[Items from a data source]
"""
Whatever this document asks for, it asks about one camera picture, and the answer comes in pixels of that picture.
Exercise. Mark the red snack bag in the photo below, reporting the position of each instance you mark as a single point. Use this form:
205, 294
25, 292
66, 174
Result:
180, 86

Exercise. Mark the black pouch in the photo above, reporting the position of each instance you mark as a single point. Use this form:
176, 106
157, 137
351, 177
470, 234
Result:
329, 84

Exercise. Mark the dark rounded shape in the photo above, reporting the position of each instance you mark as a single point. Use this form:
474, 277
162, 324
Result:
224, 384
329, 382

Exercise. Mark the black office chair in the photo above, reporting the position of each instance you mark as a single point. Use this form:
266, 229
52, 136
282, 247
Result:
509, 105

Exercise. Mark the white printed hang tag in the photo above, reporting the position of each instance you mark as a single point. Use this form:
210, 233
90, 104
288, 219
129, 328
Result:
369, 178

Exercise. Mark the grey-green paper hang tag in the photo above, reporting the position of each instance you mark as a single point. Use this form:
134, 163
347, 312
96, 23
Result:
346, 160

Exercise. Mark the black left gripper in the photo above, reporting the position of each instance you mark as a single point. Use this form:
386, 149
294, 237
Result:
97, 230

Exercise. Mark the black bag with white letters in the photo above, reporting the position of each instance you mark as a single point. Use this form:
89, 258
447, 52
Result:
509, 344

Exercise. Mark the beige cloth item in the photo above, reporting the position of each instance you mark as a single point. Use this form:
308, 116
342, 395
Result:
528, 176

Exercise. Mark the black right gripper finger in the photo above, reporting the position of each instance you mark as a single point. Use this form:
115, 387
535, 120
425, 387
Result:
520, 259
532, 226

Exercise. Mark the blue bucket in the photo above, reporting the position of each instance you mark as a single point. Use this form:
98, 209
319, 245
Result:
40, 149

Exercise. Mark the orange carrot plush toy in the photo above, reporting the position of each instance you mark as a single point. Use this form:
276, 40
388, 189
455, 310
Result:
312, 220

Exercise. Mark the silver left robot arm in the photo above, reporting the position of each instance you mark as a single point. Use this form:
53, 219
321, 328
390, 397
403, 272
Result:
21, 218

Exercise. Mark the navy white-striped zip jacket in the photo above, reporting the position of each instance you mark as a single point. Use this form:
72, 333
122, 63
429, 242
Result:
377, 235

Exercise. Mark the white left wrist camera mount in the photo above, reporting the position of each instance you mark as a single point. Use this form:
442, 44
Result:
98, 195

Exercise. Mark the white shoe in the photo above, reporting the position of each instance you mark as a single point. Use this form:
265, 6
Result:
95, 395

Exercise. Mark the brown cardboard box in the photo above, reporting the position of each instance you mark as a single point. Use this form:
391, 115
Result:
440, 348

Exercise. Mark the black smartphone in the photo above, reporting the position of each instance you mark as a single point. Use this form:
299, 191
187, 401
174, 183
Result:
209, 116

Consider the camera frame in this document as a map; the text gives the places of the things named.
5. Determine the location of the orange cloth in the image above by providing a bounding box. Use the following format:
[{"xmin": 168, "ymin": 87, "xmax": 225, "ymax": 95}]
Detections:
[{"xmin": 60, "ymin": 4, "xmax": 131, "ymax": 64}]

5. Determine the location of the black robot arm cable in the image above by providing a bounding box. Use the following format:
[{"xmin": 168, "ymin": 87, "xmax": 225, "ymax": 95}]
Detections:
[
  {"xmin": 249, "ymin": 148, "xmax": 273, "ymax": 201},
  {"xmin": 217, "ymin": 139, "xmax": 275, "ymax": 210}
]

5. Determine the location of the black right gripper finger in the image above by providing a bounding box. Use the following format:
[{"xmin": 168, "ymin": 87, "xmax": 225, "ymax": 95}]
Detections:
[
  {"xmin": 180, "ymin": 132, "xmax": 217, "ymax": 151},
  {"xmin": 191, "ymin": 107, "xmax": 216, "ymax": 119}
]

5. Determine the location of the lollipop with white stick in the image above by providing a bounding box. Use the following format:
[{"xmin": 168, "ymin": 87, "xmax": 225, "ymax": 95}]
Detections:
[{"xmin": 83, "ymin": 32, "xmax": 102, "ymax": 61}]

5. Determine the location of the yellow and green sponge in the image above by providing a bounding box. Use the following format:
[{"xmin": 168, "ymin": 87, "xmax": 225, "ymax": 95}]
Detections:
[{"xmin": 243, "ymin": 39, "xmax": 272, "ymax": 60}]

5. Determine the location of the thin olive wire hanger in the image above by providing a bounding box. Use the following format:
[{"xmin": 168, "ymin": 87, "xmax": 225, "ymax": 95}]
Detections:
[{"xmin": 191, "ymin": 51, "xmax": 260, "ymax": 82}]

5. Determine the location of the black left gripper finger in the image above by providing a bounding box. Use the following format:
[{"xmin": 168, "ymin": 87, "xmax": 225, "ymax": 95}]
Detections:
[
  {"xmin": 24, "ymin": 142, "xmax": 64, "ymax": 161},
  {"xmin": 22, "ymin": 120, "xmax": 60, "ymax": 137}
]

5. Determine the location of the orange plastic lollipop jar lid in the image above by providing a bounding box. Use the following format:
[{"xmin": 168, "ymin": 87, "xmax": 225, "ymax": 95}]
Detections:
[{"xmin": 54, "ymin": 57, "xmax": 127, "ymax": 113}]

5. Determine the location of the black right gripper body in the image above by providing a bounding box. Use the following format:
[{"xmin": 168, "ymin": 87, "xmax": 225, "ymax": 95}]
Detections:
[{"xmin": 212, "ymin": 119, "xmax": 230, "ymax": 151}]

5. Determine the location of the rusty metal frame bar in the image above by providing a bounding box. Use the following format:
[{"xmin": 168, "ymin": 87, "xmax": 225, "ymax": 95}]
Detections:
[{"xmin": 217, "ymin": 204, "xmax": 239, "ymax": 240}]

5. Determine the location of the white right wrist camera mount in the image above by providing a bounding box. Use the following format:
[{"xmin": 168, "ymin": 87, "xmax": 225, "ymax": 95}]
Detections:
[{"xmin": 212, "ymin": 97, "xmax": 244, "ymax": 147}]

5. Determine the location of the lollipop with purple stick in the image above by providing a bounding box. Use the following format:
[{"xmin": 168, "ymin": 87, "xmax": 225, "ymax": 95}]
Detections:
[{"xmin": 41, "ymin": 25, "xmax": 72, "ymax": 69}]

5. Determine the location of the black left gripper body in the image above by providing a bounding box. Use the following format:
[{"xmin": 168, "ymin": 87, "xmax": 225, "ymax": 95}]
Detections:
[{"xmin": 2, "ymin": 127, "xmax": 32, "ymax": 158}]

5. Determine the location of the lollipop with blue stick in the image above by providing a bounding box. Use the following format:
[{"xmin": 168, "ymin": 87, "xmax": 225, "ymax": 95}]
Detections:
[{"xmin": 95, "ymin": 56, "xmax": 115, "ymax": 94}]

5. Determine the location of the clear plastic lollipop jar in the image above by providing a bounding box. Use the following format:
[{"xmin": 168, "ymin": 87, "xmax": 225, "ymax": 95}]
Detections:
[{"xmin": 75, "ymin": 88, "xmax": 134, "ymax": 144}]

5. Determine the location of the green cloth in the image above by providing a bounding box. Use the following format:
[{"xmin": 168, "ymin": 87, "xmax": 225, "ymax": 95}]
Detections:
"""
> REQUIRED WORK
Reproduce all of the entries word for word.

> ANSWER
Whatever this document asks for, it asks about one camera picture, and the answer comes in pixels of that picture.
Exercise. Mark the red snack bag in the photo below, reporting the position of each instance you mark as a single point. Use this form:
205, 294
25, 292
66, 174
Result:
180, 86

Exercise. Mark the black pouch in the photo above, reporting the position of each instance you mark as a single point. Use this form:
176, 106
157, 137
351, 177
470, 234
Result:
329, 84

Exercise. Mark the dark rounded shape in the photo above, reporting the position of each instance you mark as a single point. Use this form:
474, 277
162, 324
Result:
224, 384
329, 382

Exercise. Mark the black office chair in the photo above, reporting the position of each instance you mark as a single point. Use this form:
266, 229
52, 136
282, 247
Result:
509, 105

Exercise. Mark the white printed hang tag in the photo above, reporting the position of each instance you mark as a single point. Use this form:
210, 233
90, 104
288, 219
129, 328
Result:
369, 178

Exercise. Mark the grey-green paper hang tag in the photo above, reporting the position of each instance you mark as a single point. Use this form:
134, 163
347, 312
96, 23
Result:
346, 160

Exercise. Mark the black left gripper in the photo above, reporting the position of each instance you mark as a single point. Use this form:
386, 149
294, 237
Result:
97, 230

Exercise. Mark the black bag with white letters in the photo above, reporting the position of each instance you mark as a single point. Use this form:
89, 258
447, 52
Result:
509, 344

Exercise. Mark the beige cloth item in the photo above, reporting the position of each instance you mark as a single point. Use this form:
308, 116
342, 395
Result:
528, 176

Exercise. Mark the black right gripper finger in the photo above, reporting the position of each instance you mark as a single point. Use this form:
115, 387
535, 120
425, 387
Result:
520, 259
532, 226

Exercise. Mark the blue bucket in the photo above, reporting the position of each instance you mark as a single point. Use this form:
98, 209
319, 245
Result:
40, 149

Exercise. Mark the orange carrot plush toy in the photo above, reporting the position of each instance you mark as a single point. Use this form:
276, 40
388, 189
455, 310
Result:
312, 220

Exercise. Mark the silver left robot arm in the photo above, reporting the position of each instance you mark as a single point. Use this form:
53, 219
321, 328
390, 397
403, 272
Result:
21, 218

Exercise. Mark the navy white-striped zip jacket in the photo above, reporting the position of each instance you mark as a single point. Use this form:
72, 333
122, 63
429, 242
Result:
377, 235

Exercise. Mark the white left wrist camera mount in the photo above, reporting the position of each instance you mark as a single point. Use this form:
442, 44
Result:
98, 195

Exercise. Mark the white shoe in the photo above, reporting the position of each instance you mark as a single point. Use this form:
265, 6
Result:
95, 395

Exercise. Mark the brown cardboard box in the photo above, reporting the position of each instance you mark as a single point. Use this form:
391, 115
Result:
440, 348

Exercise. Mark the black smartphone in the photo above, reporting the position of each instance you mark as a single point. Use this form:
299, 191
187, 401
174, 183
Result:
209, 116

Consider the camera frame in this document as a map; the text gives the places of the things named.
5. Determine the location of the orange cloth in the image above by providing a bounding box. Use the following format:
[{"xmin": 168, "ymin": 87, "xmax": 225, "ymax": 95}]
Detections:
[{"xmin": 60, "ymin": 4, "xmax": 131, "ymax": 64}]

5. Determine the location of the black robot arm cable in the image above by providing a bounding box. Use the following format:
[{"xmin": 168, "ymin": 87, "xmax": 225, "ymax": 95}]
Detections:
[
  {"xmin": 249, "ymin": 148, "xmax": 273, "ymax": 201},
  {"xmin": 217, "ymin": 139, "xmax": 275, "ymax": 210}
]

5. Determine the location of the black right gripper finger in the image above by providing a bounding box. Use the following format:
[{"xmin": 168, "ymin": 87, "xmax": 225, "ymax": 95}]
Detections:
[
  {"xmin": 180, "ymin": 132, "xmax": 217, "ymax": 151},
  {"xmin": 191, "ymin": 107, "xmax": 216, "ymax": 119}
]

5. Determine the location of the lollipop with white stick in the image above by providing a bounding box. Use the following format:
[{"xmin": 168, "ymin": 87, "xmax": 225, "ymax": 95}]
Detections:
[{"xmin": 83, "ymin": 32, "xmax": 102, "ymax": 61}]

5. Determine the location of the yellow and green sponge in the image above by providing a bounding box. Use the following format:
[{"xmin": 168, "ymin": 87, "xmax": 225, "ymax": 95}]
Detections:
[{"xmin": 243, "ymin": 39, "xmax": 272, "ymax": 60}]

5. Determine the location of the thin olive wire hanger in the image above by providing a bounding box. Use the following format:
[{"xmin": 168, "ymin": 87, "xmax": 225, "ymax": 95}]
Detections:
[{"xmin": 191, "ymin": 51, "xmax": 260, "ymax": 82}]

5. Determine the location of the black left gripper finger in the image above by providing a bounding box. Use the following format:
[{"xmin": 168, "ymin": 87, "xmax": 225, "ymax": 95}]
Detections:
[
  {"xmin": 24, "ymin": 142, "xmax": 64, "ymax": 161},
  {"xmin": 22, "ymin": 120, "xmax": 60, "ymax": 137}
]

5. Determine the location of the orange plastic lollipop jar lid in the image above by providing a bounding box. Use the following format:
[{"xmin": 168, "ymin": 87, "xmax": 225, "ymax": 95}]
Detections:
[{"xmin": 54, "ymin": 57, "xmax": 127, "ymax": 113}]

5. Determine the location of the black right gripper body in the image above by providing a bounding box. Use the following format:
[{"xmin": 168, "ymin": 87, "xmax": 225, "ymax": 95}]
Detections:
[{"xmin": 212, "ymin": 119, "xmax": 230, "ymax": 151}]

5. Determine the location of the rusty metal frame bar in the image above by providing a bounding box. Use the following format:
[{"xmin": 168, "ymin": 87, "xmax": 225, "ymax": 95}]
Detections:
[{"xmin": 217, "ymin": 204, "xmax": 239, "ymax": 240}]

5. Determine the location of the white right wrist camera mount in the image above by providing a bounding box. Use the following format:
[{"xmin": 168, "ymin": 87, "xmax": 225, "ymax": 95}]
Detections:
[{"xmin": 212, "ymin": 97, "xmax": 244, "ymax": 147}]

5. Determine the location of the lollipop with purple stick in the image above by providing a bounding box. Use the following format:
[{"xmin": 168, "ymin": 87, "xmax": 225, "ymax": 95}]
Detections:
[{"xmin": 41, "ymin": 25, "xmax": 72, "ymax": 69}]

5. Determine the location of the black left gripper body in the image above by providing a bounding box. Use the following format:
[{"xmin": 168, "ymin": 87, "xmax": 225, "ymax": 95}]
Detections:
[{"xmin": 2, "ymin": 127, "xmax": 32, "ymax": 158}]

5. Determine the location of the lollipop with blue stick in the image above by providing a bounding box. Use the following format:
[{"xmin": 168, "ymin": 87, "xmax": 225, "ymax": 95}]
Detections:
[{"xmin": 95, "ymin": 56, "xmax": 115, "ymax": 94}]

5. Determine the location of the clear plastic lollipop jar in the image above by providing a bounding box. Use the following format:
[{"xmin": 168, "ymin": 87, "xmax": 225, "ymax": 95}]
Detections:
[{"xmin": 75, "ymin": 88, "xmax": 134, "ymax": 144}]

5. Determine the location of the green cloth in the image above by providing a bounding box. Use the following format:
[{"xmin": 168, "ymin": 87, "xmax": 225, "ymax": 95}]
Detections:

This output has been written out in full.